1905'de fransa'da okullardan tüm dindar personelin uzaklaştırılması ve dini okulların kapatılmasıyla adı konan laikliğin, temel prensipleri şöyledir:

1- hiç bir din, devlet tarafından finansal ya da politik olarak desteklenemez.
2- her insan bir dini takip etme özgürlüğüne sahiptir, fakat hiç birinin böyle bir zorunluluğu yoktur.
3- okullarda dini eğitim kesinlikle yasaktır.
4- kamuya açık ortamlarda, mezarlar da dahil olmak üzere hiç bir dini simge kullanılamaz.

dinin, kişilerin özel hayatlarında yaşanmasını öngören bu görüş, türkiye'de çok daha yumuşak ve esnek uygulandı ve bu da bir çok hataya sebep oldu.
devlet, dini işler bakanlığını kurarak sunni islam öğretisinin uygulanmasında, camilerin işletilmesinde, dini personelin memur edilmesinde rol aldı.

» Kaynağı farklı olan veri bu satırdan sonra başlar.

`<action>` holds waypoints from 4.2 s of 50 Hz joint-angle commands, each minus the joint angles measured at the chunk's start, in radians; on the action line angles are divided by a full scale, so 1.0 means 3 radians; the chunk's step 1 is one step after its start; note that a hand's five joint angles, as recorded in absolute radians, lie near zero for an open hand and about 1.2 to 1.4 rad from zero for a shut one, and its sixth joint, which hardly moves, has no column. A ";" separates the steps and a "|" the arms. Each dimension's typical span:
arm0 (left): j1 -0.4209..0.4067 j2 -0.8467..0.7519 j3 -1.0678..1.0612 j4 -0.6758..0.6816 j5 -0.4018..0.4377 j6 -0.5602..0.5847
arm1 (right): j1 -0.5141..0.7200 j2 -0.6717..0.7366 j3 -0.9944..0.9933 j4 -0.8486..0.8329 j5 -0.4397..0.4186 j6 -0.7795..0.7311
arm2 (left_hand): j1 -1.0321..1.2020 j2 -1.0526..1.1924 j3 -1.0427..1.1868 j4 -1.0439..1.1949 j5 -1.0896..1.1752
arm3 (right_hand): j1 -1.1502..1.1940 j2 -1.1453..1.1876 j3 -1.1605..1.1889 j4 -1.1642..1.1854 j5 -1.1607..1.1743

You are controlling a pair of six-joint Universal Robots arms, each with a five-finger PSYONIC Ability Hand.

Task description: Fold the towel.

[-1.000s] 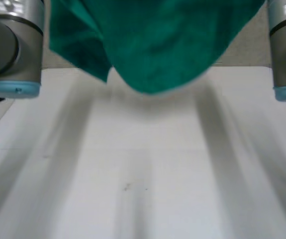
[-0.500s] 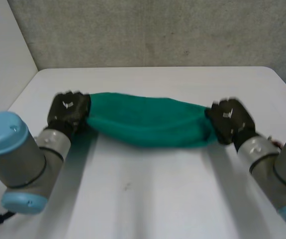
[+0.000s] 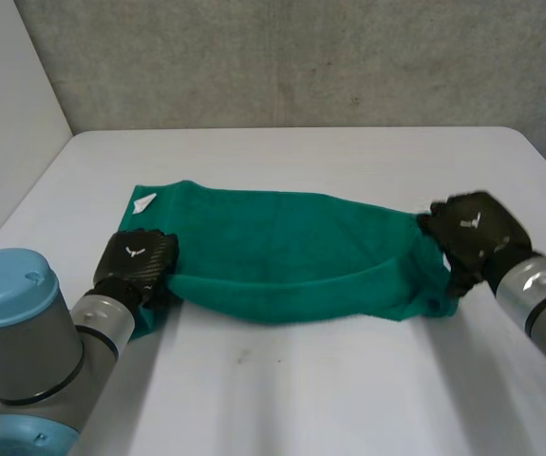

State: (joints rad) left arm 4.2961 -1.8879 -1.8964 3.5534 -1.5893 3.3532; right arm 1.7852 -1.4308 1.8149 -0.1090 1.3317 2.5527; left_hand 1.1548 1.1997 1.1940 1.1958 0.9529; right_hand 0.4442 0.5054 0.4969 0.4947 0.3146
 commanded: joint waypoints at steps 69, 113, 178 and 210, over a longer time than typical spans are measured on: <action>0.0411 -0.0094 -0.0029 -0.0069 -0.0056 0.0000 | -0.0597 -0.0681 0.0735 -0.1349 0.0153 0.1400 | -0.2286 -0.2436 -0.2417 -0.2423 -0.2195 | 0.3173 0.2969 0.2998 0.3005 0.3024; 0.0150 0.0157 -0.0438 -0.0580 -0.0005 -0.0184 | -0.0781 -0.0569 0.0771 -0.1314 -0.0016 0.1385 | -0.2834 -0.2984 -0.2965 -0.2971 -0.2743 | 0.3173 0.2969 0.2998 0.3005 0.3024; 0.0283 -0.0401 0.0053 0.0079 -0.0020 -0.0010 | -0.0776 -0.0559 0.0812 -0.1314 -0.0016 0.1263 | 0.0805 0.0655 0.0674 0.0668 0.0896 | 0.3173 0.2969 0.2998 0.3005 0.3024; 0.0626 0.2253 -0.0290 -0.1853 0.0005 0.0578 | -0.0812 -0.1177 -0.0001 0.1697 -0.0374 -0.0550 | 0.0805 0.0655 0.0674 0.0668 0.0896 | 0.3173 0.2969 0.2998 0.3005 0.3024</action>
State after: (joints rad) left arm 4.4789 -1.2988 -1.9744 3.1246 -1.5889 3.4499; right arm 1.5446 -1.7638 1.8379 0.1509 1.2209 2.5915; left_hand 1.1385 1.1968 1.1899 1.1947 0.9596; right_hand 0.9843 1.1795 1.1820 1.1933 0.9829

laiklik üzerine uygulamalar zamanla daha toleranslı hale geldi ve "kamusal düzenin rahatsız olmadığı sürece, kamusallaşma" şeklinde bir yaklaşıma vardı.
böylece insanlara dinlerini açıkta da yaşama hakkı veriliyordu, toplumun diğer üyeleri rahatsız olmadığı müddetçe.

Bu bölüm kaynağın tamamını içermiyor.